Natsumi adoraba la sensación que su novio le provocaba al besarla, al tocarla, al mirarla, esa mirada lasciva, llena de deseo y oscuros sueños. Su lengua, sus manos, su hombría la hacían enloquecer. Sentir su longitud rosando su entrada era el castigo más placentero que había experimentado, sentir su primera envestida era lo que la llevaba directo al cielo, sentir su falo dentro de ella, bombardeándola, llenándola de placer, calentándola por la frotación de sus paredes.
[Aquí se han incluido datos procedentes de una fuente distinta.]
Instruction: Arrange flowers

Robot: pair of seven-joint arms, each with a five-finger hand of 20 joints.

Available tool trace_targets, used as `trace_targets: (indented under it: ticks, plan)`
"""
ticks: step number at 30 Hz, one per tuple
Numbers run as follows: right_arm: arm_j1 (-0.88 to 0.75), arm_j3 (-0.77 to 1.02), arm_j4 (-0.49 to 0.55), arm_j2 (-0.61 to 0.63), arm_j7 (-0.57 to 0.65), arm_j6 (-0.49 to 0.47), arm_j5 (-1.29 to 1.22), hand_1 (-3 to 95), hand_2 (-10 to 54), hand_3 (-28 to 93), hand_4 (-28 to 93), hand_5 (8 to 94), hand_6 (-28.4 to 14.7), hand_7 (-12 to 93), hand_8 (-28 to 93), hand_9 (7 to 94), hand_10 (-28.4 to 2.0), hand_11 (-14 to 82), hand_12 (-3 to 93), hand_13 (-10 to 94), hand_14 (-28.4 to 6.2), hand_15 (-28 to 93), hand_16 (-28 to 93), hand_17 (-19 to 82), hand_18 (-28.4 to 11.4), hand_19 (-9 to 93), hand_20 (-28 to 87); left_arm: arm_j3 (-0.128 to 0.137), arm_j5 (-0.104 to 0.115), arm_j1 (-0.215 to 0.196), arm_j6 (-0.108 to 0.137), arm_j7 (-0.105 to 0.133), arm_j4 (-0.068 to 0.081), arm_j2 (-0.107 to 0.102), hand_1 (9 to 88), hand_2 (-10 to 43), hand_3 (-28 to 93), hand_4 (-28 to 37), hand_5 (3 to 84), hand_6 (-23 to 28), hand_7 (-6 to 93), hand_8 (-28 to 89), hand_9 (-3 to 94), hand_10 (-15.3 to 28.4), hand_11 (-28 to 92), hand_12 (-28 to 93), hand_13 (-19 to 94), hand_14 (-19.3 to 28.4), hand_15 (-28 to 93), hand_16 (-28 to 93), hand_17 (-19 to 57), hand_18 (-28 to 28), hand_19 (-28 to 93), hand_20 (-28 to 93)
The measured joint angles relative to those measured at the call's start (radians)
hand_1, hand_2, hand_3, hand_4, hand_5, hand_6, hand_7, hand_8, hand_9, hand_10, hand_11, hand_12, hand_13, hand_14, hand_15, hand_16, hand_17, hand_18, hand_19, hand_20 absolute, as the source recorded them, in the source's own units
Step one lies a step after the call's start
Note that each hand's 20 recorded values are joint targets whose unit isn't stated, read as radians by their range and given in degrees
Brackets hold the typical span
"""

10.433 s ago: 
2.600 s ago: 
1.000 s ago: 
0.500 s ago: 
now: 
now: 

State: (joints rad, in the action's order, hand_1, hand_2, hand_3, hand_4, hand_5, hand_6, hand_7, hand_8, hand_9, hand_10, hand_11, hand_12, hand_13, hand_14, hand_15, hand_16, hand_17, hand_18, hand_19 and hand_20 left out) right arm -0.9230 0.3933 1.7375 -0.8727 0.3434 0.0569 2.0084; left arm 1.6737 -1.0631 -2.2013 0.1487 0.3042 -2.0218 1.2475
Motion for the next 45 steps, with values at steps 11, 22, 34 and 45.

Sentir las caricias, los besos, las palabras de amor, el sudor, las respiraciones, las miradas, los gemidos en ese momento hacían que todo fuese como una hermosa tortura, una tortura que nunca debería de acabar, estar en los brazos de ese hombre era la gloria eterna.
Y ella experimentaba esa gloria a cada momento, con tan solo una mirada de él.
Era día del concierto. Todos estaban prácticamente listos. La banda estaba en su camerino, el staff trabajaba en los últimos detalles.
Hyde veía su celular, le habían confirmado una gira de VAMPS, que empezaría en seis meses. Era algo bueno así que se lo notifico a sus compañeros recibiendo un "¡Grandioso!" por parte de ellos.
Mientras revisaba su celular se encontró con Nagasawa, quien parecía un poco concentrado en su camino ya que no se había dado cuenta de que su jefe estaba parado frente a él, viéndolo fijamente.
Takarai-san.― Hizo una reverencia.
Nagasawa, hacía tiempo que quiero hablarte de algo.
―Lo escucho.
―Es sobre Natsumi; Verás...
―Si me permite, Takarai-san. Sé lo que dirá y le aseguro que solamente la veo y la veré como una amiga, pues se lo mucho que lo ama. Por favor, no piense que yo intentare algo con ella.
―La quieres, desde hace tiempo. ¿No es así?
―Así es; Antes de que ustedes dos salieran oficialmente yo estaba dispuesto a decirle mis sentimientos, pero al saber que su corazón le pertenece me detuve. Ella es muy preciada para mí y si su felicidad es con usted no haré nada.
―Eso es muy maduro de tu parte.
―Simplemente me falta codicia, Takarai-san, no puedo hacer hasta lo imposible por obtener algo que quiera; pero es bueno, si mis seres queridos son felices, yo también.
―Perdona, te he juzgado mal.
―No se preocupe, es muy normal. Y por favor, no me vea más con molestia, me gusta mi trabajo y no me gustaría perderlo por algo que no es, ella es solo mi amiga, he aprendido a verla así y es genial.
―No tienes que pedirlo.
¡Nagasawa! Te estaba buscando.― Escucharon a Natsumi llegar.
―Hola cariño.
―Hola... ¿Interrumpo algo?
―Nada, solo le decía a Nagasawa que es alguien indispensable aquí.
¿Verdad que si? Aaah te busca Usui, esta como loco en el escenario, faltan unos cables.
―Si son estos, enseguida voy, Takarai-san, con permiso.
―Corre.
La pareja se quedó sola y se sonrieron, se abrazaron y se besaron. Un beso que los estremeció, un beso en donde sus lenguas se acariciaron suavemente.
―Bueno jefe, tengo que seguir, en 10 tienen que estar en las escaleras.
―Claro jefa.
Sonrieron y ella se fue corriendo al escenario para ayudar a sus amigos.
Como Natsumi le había dicho, en 10 minutos estaban los famosos ahí, con las manos en medio, con el líder diciendo unas palabras y todos escuchando y al final dando ánimos.
¡Den todo como siempre!― Les grito Natsumi.
―Disfrútalo cariño.― Le dijo su novio guiñándole un ojo.
Escucharon la batería y los otros instrumentos, la voz del vocalista y los gritos de los fans.
La piel dNatsumi se erizo, sintió una gran felicidad y emoción.
Era algo de cada concierto, ver como su novio lograba transmitir tanto con su voz, con sus canciones, los instrumentos de sus amigos, tan bien conectados.
Unas grandiosas horas de felicidad.
Veía como su novio caminaba por el escenario, cantaba, sonreía, mandaba besos.
Verlo haciendo lo que le gustaba, verlo en su mayor comodidad era lo mejor que podía experimentar.

Mi corazón brillara por siempre.
Porque tu estas allí.
Aun si mis lágrimas se acaban, tu estas allí mi amada.
A tu corazón...
Necesito tu amor y cuidados.

―Te amo tantoHideto Takarai.
Dijo entre lágrimas mientras escuchaba esa hermosa voz y veía esa profunda mirada clavada en ella.